(Data extracted from a collection)

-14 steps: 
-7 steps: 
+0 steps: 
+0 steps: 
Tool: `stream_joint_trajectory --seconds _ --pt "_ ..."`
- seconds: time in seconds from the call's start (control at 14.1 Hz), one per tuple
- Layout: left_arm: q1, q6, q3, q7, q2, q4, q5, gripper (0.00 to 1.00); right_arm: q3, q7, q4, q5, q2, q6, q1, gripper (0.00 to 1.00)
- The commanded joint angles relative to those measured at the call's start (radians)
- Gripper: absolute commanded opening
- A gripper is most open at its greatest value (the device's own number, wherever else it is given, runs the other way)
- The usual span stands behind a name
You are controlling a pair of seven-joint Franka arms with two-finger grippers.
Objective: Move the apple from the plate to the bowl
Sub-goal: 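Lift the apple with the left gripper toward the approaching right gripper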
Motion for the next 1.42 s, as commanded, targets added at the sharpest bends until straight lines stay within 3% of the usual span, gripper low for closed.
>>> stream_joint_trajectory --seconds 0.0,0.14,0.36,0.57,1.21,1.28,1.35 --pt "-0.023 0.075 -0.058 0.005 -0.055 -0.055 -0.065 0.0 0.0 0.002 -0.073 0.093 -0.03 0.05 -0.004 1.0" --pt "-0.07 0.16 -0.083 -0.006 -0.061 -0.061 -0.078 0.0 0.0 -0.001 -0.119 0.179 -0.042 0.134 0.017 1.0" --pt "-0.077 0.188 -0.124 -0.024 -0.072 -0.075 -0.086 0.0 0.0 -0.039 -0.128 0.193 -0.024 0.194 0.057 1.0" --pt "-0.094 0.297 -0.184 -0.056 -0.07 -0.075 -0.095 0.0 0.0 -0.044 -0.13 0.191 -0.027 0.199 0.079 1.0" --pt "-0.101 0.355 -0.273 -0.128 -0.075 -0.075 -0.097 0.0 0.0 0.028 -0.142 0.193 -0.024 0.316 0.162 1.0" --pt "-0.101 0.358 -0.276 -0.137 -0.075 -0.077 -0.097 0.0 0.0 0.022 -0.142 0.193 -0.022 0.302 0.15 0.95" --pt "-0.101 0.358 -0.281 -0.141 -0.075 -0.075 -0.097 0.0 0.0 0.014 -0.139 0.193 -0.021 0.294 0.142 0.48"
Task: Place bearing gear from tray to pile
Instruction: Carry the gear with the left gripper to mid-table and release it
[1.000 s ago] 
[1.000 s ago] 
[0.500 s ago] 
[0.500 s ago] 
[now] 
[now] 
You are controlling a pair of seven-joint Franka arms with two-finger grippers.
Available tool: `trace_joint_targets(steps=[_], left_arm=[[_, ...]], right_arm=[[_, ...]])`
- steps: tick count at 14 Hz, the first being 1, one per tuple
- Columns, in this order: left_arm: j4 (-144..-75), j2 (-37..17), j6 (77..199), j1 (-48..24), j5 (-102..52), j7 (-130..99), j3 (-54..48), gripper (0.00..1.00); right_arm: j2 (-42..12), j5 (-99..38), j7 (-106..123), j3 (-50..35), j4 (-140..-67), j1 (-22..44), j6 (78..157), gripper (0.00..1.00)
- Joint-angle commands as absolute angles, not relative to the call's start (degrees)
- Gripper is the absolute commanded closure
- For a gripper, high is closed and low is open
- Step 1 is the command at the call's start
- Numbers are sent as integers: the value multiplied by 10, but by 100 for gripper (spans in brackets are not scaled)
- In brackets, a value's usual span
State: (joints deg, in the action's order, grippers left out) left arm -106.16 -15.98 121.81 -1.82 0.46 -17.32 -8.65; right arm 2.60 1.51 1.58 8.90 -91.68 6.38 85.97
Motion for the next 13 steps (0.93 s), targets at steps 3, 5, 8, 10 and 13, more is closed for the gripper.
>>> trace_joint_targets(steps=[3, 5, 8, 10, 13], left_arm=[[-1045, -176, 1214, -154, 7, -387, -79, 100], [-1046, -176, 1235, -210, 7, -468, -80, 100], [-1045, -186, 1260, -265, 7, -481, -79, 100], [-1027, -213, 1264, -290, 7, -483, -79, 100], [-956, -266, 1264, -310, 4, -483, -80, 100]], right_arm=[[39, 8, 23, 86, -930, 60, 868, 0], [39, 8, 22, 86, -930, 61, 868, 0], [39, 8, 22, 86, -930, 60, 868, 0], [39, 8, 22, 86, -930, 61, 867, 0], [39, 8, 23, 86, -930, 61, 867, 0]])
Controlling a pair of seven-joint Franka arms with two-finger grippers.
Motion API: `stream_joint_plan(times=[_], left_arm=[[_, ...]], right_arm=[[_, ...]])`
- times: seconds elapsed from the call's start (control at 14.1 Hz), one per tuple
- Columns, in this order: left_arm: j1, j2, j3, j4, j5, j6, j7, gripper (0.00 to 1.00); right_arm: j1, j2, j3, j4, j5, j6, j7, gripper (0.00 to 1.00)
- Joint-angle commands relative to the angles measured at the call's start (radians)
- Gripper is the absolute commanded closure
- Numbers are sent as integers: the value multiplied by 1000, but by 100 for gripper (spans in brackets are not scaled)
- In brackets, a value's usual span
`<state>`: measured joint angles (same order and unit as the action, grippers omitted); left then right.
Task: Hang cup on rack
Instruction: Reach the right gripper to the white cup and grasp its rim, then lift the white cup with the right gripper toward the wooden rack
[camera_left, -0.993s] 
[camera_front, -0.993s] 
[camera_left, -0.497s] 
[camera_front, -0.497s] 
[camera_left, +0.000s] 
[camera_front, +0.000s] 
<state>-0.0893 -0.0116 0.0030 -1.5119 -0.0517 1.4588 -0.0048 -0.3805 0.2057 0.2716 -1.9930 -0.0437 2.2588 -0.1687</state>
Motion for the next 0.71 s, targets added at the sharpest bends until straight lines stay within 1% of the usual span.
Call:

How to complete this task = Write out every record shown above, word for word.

Exercise answer =
-14 steps: 
-7 steps: 
+0 steps: 
+0 steps: 
Tool: `stream_joint_trajectory --seconds _ --pt "_ ..."`
- seconds: time in seconds from the call's start (control at 14.1 Hz), one per tuple
- Layout: left_arm: q1, q6, q3, q7, q2, q4, q5, gripper (0.00 to 1.00); right_arm: q3, q7, q4, q5, q2, q6, q1, gripper (0.00 to 1.00)
- The commanded joint angles relative to those measured at the call's start (radians)
- Gripper: absolute commanded opening
- A gripper is most open at its greatest value (the device's own number, wherever else it is given, runs the other way)
- The usual span stands behind a name
You are controlling a pair of seven-joint Franka arms with two-finger grippers.
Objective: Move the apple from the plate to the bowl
Sub-goal: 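Lift the apple with the left gripper toward the approaching right gripper
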Motion for the next 1.42 s, as commanded, targets added at the sharpest bends until straight lines stay within 3% of the usual span, gripper low for closed.
>>> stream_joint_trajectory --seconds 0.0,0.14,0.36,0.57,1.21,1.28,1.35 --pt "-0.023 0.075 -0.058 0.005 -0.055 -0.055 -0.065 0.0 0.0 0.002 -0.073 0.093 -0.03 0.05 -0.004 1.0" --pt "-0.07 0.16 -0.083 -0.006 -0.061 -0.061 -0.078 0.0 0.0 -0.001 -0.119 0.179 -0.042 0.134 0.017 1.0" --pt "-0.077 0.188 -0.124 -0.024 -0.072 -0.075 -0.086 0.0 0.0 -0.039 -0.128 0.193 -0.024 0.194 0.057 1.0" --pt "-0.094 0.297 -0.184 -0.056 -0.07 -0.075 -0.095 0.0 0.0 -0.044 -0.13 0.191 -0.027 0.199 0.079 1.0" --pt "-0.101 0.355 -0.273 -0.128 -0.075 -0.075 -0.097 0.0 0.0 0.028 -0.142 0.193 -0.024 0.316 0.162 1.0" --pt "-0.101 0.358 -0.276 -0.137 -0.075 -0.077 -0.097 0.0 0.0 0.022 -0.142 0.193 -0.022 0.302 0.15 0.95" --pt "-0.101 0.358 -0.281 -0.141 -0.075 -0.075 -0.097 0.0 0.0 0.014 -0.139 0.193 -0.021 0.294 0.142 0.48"
Task: Place bearing gear from tray to pile
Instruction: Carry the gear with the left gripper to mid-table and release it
[1.000 s ago] 
[1.000 s ago] 
[0.500 s ago] 
[0.500 s ago] 
[now] 
[now] 
You are controlling a pair of seven-joint Franka arms with two-finger grippers.
Available tool: `trace_joint_targets(steps=[_], left_arm=[[_, ...]], right_arm=[[_, ...]])`
- steps: tick count at 14 Hz, the first being 1, one per tuple
- Columns, in this order: left_arm: j4 (-144..-75), j2 (-37..17), j6 (77..199), j1 (-48..24), j5 (-102..52), j7 (-130..99), j3 (-54..48), gripper (0.00..1.00); right_arm: j2 (-42..12), j5 (-99..38), j7 (-106..123), j3 (-50..35), j4 (-140..-67), j1 (-22..44), j6 (78..157), gripper (0.00..1.00)
- Joint-angle commands as absolute angles, not relative to the call's start (degrees)
- Gripper is the absolute commanded closure
- For a gripper, high is closed and low is open
- Step 1 is the command at the call's start
- Numbers are sent as integers: the value multiplied by 10, but by 100 for gripper (spans in brackets are not scaled)
- In brackets, a value's usual span
State: (joints deg, in the action's order, grippers left out) left arm -106.16 -15.98 121.81 -1.82 0.46 -17.32 -8.65; right arm 2.60 1.51 1.58 8.90 -91.68 6.38 85.97
Motion for the next 13 steps (0.93 s), targets at steps 3, 5, 8, 10 and 13, more is closed for the gripper.
>>> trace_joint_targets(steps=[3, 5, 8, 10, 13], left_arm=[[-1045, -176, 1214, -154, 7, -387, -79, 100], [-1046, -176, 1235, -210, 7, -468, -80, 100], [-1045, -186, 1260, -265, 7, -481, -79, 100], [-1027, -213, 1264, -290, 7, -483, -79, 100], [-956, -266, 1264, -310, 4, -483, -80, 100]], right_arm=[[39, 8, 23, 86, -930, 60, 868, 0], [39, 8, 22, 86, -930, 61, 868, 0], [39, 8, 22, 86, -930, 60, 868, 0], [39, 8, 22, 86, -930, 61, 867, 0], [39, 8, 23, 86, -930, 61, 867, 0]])
Controlling a pair of seven-joint Franka arms with two-finger grippers.
Motion API: `stream_joint_plan(times=[_], left_arm=[[_, ...]], right_arm=[[_, ...]])`
- times: seconds elapsed from the call's start (control at 14.1 Hz), one per tuple
- Columns, in this order: left_arm: j1, j2, j3, j4, j5, j6, j7, gripper (0.00 to 1.00); right_arm: j1, j2, j3, j4, j5, j6, j7, gripper (0.00 to 1.00)
- Joint-angle commands relative to the angles measured at the call's start (radians)
- Gripper is the absolute commanded closure
- Numbers are sent as integers: the value multiplied by 1000, but by 100 for gripper (spans in brackets are not scaled)
- In brackets, a value's usual span
`<state>`: measured joint angles (same order and unit as the action, grippers omitted); left then right.
Task: Hang cup on rack
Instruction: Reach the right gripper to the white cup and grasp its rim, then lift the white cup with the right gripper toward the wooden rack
[camera_left, -0.993s] 
[camera_front, -0.993s] 
[camera_left, -0.497s] 
[camera_front, -0.497s] 
[camera_left, +0.000s] 
[camera_front, +0.000s] 
<state>-0.0893 -0.0116 0.0030 -1.5119 -0.0517 1.4588 -0.0048 -0.3805 0.2057 0.2716 -1.9930 -0.0437 2.2588 -0.1687</state>
Motion for the next 0.71 s, targets added at the sharpest bends until straight lines stay within 1% of the usual span.
Call:

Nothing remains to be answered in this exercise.